Task requirements | Restrict the output to the lines below starting at the one that contains "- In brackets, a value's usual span" and ending at the one that contains "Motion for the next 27", and restate them word for word, both ends included.

Records to process |
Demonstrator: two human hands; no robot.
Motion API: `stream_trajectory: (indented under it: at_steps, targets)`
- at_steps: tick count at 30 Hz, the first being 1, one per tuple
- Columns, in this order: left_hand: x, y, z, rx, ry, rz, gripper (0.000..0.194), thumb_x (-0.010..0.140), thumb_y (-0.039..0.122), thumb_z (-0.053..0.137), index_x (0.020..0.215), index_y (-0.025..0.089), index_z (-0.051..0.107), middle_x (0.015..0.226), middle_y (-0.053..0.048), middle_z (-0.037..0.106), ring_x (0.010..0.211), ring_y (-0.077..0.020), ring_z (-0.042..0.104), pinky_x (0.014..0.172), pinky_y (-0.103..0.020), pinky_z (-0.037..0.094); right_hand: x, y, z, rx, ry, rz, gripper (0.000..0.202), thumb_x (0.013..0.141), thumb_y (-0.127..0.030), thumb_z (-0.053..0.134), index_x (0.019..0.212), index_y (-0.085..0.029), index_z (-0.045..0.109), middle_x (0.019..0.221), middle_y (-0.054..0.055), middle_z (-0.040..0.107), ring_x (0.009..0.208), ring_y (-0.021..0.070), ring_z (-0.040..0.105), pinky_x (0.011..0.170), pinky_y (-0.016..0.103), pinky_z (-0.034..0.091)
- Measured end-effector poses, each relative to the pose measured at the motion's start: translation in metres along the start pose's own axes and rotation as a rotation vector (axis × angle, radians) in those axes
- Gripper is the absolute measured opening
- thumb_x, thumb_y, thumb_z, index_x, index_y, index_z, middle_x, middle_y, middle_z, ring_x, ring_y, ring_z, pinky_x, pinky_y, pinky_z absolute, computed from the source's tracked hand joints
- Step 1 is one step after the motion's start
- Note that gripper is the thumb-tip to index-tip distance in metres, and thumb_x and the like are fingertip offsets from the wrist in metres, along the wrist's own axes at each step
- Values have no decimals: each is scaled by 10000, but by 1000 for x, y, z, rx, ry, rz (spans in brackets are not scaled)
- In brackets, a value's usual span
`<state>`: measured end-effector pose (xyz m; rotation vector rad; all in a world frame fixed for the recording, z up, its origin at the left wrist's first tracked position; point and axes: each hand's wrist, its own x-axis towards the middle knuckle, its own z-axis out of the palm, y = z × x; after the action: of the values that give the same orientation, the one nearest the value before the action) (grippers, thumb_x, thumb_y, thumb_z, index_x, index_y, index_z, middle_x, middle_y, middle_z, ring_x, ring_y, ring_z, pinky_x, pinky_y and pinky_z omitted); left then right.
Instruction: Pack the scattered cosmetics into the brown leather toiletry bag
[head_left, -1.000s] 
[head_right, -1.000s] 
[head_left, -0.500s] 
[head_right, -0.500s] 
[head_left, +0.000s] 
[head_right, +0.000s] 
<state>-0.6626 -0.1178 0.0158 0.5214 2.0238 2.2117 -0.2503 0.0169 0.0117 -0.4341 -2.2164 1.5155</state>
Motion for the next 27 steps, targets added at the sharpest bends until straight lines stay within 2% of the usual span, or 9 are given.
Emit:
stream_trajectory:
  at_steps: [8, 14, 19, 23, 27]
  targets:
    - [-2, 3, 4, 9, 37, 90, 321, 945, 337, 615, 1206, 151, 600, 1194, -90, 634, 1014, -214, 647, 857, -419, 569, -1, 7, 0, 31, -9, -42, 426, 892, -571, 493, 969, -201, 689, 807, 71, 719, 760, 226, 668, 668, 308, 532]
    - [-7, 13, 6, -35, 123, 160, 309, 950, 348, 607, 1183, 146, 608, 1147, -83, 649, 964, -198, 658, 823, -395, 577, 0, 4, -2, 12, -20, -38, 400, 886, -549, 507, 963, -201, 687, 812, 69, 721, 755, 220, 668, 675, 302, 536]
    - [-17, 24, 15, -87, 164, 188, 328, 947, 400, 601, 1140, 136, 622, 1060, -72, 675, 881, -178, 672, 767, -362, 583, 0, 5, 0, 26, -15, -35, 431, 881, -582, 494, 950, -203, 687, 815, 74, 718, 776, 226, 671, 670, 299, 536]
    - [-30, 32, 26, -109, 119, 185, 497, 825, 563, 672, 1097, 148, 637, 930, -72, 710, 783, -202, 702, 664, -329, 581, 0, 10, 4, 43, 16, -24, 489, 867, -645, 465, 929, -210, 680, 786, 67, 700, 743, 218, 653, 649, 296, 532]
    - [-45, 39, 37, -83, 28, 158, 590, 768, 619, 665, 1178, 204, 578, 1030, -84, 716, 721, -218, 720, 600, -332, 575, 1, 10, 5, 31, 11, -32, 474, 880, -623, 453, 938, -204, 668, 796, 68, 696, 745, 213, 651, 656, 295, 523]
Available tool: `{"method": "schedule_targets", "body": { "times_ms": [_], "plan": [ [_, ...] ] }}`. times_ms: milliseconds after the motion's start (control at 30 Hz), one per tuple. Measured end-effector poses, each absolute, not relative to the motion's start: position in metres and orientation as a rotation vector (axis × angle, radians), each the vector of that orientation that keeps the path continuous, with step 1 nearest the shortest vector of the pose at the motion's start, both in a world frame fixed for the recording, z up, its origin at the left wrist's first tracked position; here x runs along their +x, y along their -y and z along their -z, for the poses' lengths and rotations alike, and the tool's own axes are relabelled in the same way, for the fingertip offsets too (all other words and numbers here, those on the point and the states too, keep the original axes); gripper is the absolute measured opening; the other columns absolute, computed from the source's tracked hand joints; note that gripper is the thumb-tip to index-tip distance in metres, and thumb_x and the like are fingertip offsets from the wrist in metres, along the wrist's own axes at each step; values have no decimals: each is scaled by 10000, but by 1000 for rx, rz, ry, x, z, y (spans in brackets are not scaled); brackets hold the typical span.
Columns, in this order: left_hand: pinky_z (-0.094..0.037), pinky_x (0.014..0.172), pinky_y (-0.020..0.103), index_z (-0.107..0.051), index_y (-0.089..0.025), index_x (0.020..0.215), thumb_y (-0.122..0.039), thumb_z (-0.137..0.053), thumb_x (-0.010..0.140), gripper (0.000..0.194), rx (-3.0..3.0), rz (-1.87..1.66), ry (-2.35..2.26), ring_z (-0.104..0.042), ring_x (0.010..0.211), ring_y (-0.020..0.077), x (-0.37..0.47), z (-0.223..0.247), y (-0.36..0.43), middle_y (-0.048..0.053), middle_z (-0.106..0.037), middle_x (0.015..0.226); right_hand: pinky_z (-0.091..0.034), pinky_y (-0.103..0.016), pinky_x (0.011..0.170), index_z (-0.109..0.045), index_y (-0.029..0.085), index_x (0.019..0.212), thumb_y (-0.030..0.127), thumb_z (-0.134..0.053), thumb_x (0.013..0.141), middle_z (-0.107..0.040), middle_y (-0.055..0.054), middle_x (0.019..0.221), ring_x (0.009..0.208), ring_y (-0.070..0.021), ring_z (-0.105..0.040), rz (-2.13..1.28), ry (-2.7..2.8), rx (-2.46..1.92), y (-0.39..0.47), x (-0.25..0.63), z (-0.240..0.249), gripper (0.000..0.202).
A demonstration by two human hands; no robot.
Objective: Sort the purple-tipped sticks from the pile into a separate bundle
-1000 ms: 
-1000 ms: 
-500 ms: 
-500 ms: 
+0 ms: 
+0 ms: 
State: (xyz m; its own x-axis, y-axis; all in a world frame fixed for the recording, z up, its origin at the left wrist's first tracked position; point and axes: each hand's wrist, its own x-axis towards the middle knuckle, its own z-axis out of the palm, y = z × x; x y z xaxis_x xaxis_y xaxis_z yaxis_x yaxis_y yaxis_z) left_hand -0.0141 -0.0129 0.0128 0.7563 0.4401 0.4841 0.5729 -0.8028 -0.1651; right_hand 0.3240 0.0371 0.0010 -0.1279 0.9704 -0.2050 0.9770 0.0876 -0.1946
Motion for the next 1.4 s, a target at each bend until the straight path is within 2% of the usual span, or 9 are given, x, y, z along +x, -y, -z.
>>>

Output for this exercise |
- In brackets, a value's usual span
`<state>`: measured end-effector pose (xyz m; rotation vector rad; all in a world frame fixed for the recording, z up, its origin at the left wrist's first tracked position; point and axes: each hand's wrist, its own x-axis towards the middle knuckle, its own z-axis out of the palm, y = z × x; after the action: of the values that give the same orientation, the one nearest the value before the action) (grippers, thumb_x, thumb_y, thumb_z, index_x, index_y, index_z, middle_x, middle_y, middle_z, ring_x, ring_y, ring_z, pinky_x, pinky_y and pinky_z omitted); left then right.
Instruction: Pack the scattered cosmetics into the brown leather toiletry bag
[head_left, -1.000s] 
[head_right, -1.000s] 
[head_left, -0.500s] 
[head_right, -0.500s] 
[head_left, +0.000s] 
[head_right, +0.000s] 
<state>-0.6626 -0.1178 0.0158 0.5214 2.0238 2.2117 -0.2503 0.0169 0.0117 -0.4341 -2.2164 1.5155</state>
Motion for the next 27 steps, targets added at the sharpest bends until straight lines stay within 2% of the usual span, or 9 are given.

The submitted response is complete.